PROVIDED DATA:
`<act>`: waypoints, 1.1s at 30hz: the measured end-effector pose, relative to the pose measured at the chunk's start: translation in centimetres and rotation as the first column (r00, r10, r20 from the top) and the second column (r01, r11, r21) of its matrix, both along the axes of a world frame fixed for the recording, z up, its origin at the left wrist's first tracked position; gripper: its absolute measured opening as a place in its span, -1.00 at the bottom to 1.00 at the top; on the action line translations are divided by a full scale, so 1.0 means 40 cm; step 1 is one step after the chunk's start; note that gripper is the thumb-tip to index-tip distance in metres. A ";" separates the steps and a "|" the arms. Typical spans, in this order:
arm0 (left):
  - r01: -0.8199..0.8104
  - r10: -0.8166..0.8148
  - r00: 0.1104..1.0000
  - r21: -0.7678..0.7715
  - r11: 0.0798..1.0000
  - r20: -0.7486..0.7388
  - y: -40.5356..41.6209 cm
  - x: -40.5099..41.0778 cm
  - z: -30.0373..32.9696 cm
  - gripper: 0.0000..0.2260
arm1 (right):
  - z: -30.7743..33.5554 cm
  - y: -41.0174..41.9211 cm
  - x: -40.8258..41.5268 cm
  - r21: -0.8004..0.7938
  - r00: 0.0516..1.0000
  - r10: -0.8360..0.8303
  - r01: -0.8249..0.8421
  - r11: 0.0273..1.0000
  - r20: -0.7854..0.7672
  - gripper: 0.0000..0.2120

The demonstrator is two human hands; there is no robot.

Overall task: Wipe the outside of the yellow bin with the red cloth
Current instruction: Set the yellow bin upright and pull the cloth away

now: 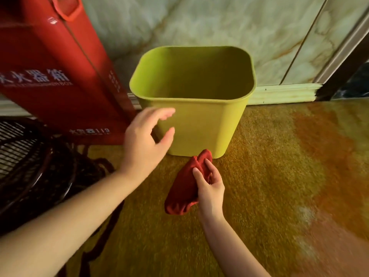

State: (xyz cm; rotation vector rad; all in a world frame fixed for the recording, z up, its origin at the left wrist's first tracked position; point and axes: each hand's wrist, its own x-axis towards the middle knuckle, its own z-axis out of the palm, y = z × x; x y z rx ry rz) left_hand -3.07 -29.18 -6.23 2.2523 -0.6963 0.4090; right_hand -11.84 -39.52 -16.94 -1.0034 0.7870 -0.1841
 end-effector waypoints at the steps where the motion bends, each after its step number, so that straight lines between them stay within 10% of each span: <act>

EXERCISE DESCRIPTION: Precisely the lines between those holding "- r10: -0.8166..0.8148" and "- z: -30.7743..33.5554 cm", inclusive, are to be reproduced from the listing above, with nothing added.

RESULT:
  - r10: -0.8166..0.8148
  - r00: 0.1104..1.0000
  - r21: -0.7678..0.7715
  - r11: 0.0798..1.0000
  - r20: -0.7486..0.7388
  - y: -40.5356..41.6209 cm
  - x: -40.5099..41.0778 cm
  - z: -30.0373..32.9696 cm
  - gripper: 0.0000..0.2260
arm1 (right):
  - z: -30.7743..33.5554 cm

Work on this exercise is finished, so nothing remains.